MySQL Optimization Learning Notes (3)

To be honest, this part of the relevant knowledge points have been prepared for a long time, but I just don't know the content of the organization. I thought about how to organize this part of the content last night.
The articles in this series are not explained, and are generally discussed in the InnoDB data engine.

Before starting to read this article, it is recommended to read:

SQL query model and troubleshooting
The SQL chapter of LeetCode's four chapters (1)
MySQL Optimization Learning Notes (1)
MySQL optimization study notes handbook (2)

The introduction of buffer pool buffer pool

Introduction

We have already talked about what happens when a SQL is sent from the client to the MySQL server. If you don't understand it, it is recommended to read "MySQL Optimization Learning Notes (1)"

So far, from a macro perspective, after the SQL is sent to the MySQL server, the MySQL storage engine extracts the corresponding data from the disk according to the SQL, but you know that the speed of the disk is very slow relative to the speed of the memory, Even solid state drives. It would be a bit too slow to fetch data from disk every time it is fetched. For tables with InnoDB as the storage engine, MySQL developers designed the cache to avoid extracting data from the cache pool every time the data is extracted.

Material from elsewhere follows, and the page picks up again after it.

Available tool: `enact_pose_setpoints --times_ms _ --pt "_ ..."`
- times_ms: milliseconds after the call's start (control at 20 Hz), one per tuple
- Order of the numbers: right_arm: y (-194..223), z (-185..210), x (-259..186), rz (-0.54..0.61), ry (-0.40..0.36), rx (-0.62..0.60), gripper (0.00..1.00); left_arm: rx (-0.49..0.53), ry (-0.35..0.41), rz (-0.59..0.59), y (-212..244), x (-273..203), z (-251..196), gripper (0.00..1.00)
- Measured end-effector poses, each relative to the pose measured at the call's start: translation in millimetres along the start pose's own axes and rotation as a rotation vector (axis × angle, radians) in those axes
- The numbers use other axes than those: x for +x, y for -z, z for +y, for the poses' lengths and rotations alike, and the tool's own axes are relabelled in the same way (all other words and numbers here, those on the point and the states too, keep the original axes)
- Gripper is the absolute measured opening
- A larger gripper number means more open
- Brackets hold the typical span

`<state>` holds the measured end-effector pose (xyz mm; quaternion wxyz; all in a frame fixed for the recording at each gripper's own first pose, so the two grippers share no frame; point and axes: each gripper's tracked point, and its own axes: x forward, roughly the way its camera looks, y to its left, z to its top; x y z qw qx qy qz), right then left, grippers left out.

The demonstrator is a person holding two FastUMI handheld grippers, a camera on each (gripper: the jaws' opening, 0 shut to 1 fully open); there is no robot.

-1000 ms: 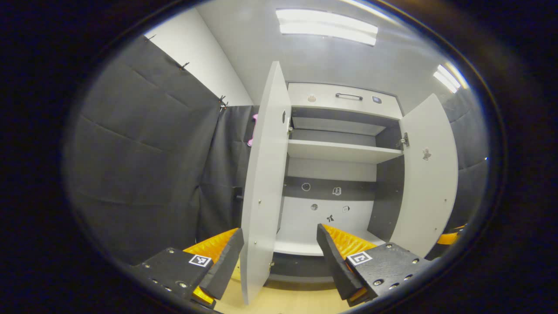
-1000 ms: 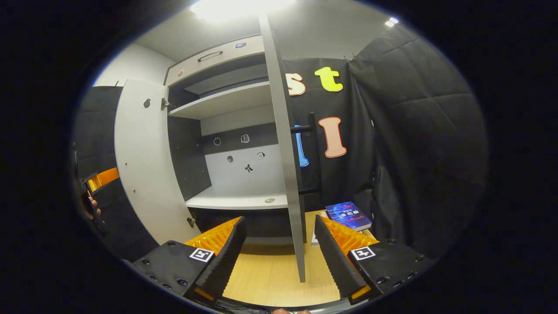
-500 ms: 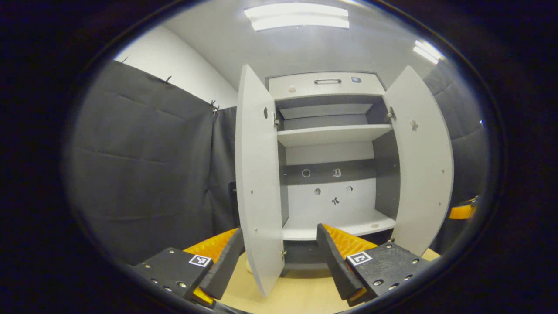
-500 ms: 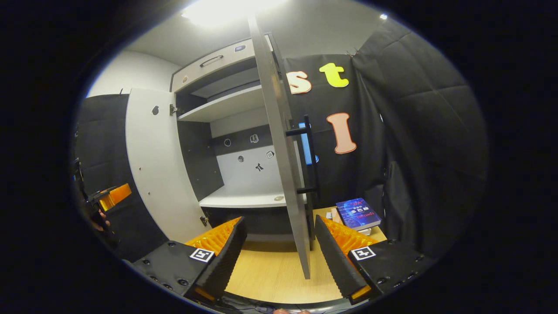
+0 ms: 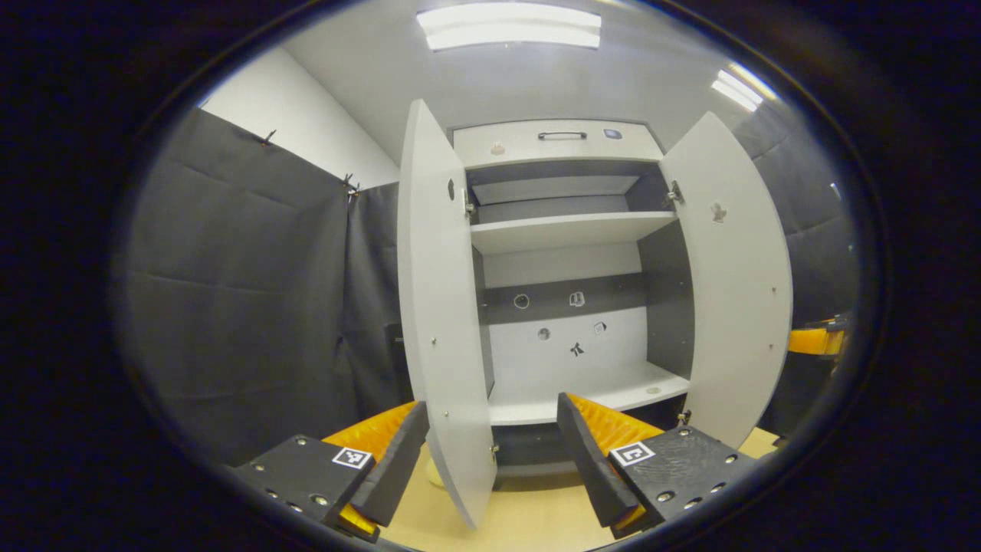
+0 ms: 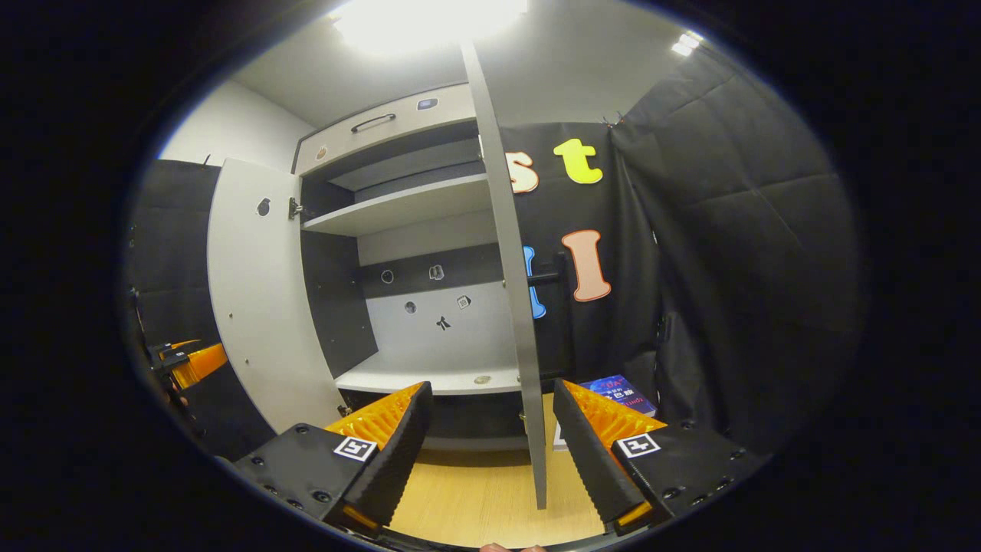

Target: Open the right door of the double-door shoe cabinet with the right hand, and open the left door with the left hand.

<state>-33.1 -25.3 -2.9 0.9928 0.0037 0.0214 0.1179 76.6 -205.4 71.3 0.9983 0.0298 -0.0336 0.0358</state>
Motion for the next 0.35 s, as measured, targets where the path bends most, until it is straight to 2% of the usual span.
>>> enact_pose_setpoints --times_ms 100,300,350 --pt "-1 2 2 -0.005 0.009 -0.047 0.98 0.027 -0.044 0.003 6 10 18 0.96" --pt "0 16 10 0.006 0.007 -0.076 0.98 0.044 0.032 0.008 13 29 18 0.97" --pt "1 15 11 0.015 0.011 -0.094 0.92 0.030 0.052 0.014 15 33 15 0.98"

When the InnoDB storage engine processes the client's request, when it needs to access a record of a page, it will load the data of the complete page into the memory, that is to say, even if we only need to access a record of a page, then we need to Load the entire page of data into memory. After the entire page is loaded into the memory, read and write access can be performed. After the read and write access, the memory space corresponding to the page is not released in a hurry, but is cached, so that in the future, please request to access the page again. page, you can avoid fetching data directly from disk.

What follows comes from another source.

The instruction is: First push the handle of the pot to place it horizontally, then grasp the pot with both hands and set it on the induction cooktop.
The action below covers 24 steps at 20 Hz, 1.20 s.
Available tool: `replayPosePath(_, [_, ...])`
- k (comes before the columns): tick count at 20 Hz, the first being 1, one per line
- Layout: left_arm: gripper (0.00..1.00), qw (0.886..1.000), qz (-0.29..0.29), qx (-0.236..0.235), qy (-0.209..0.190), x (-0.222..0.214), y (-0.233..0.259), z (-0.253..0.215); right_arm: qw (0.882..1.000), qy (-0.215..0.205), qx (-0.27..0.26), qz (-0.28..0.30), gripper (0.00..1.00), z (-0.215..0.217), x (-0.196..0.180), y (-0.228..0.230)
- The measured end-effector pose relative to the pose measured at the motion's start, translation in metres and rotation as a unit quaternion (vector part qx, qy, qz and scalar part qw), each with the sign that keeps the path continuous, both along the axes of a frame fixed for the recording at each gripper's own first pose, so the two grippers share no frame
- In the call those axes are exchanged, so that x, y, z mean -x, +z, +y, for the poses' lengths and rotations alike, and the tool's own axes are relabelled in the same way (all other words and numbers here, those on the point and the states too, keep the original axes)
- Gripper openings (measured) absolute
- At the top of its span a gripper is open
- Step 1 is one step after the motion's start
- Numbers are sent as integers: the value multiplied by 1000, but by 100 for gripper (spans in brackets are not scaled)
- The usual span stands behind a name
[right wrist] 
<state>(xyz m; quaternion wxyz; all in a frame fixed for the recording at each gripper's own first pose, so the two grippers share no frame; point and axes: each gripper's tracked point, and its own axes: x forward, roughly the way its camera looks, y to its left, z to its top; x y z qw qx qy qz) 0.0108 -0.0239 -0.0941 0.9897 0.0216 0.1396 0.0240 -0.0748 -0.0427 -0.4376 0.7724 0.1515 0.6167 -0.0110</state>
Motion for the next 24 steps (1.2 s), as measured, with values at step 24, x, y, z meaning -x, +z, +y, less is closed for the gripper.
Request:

In order to cache the pages in the disk, when the MySQL server starts, it applies to the operating system for a piece of continuous memory. This piece of memory is also called the buffer pool.

SHOW ENGINE INNODB STATUS;

You can see the basic status of the buffer pool:

缓存池.png

The default cache page size in the Buffer Pool is the same as the default page size on disk, both 16KB. Each cache page will have some corresponding control information, including the page number, the address of the cache page in the Buffer Pool, etc. The size of the memory occupied by the control information corresponding to each cache page is the same, we call the memory occupied by the control information as control Blocks, control blocks and cache pages are in one-to-one correspondence, all located in the cache pool, and the control block is located before the cache pages. Like the following:

缓存页与控制块.png

What is this fragment? The requested memory space is allocated with a control block and a cache page, which is not enough for a control block and a cache page. Assuming that the memory occupied by the control block and the cache page is the same, let’s assume that the cache is extremely The pool is only 57KB, which is only enough for one control block and cache page, leaving 25KB, which is memory fragmentation.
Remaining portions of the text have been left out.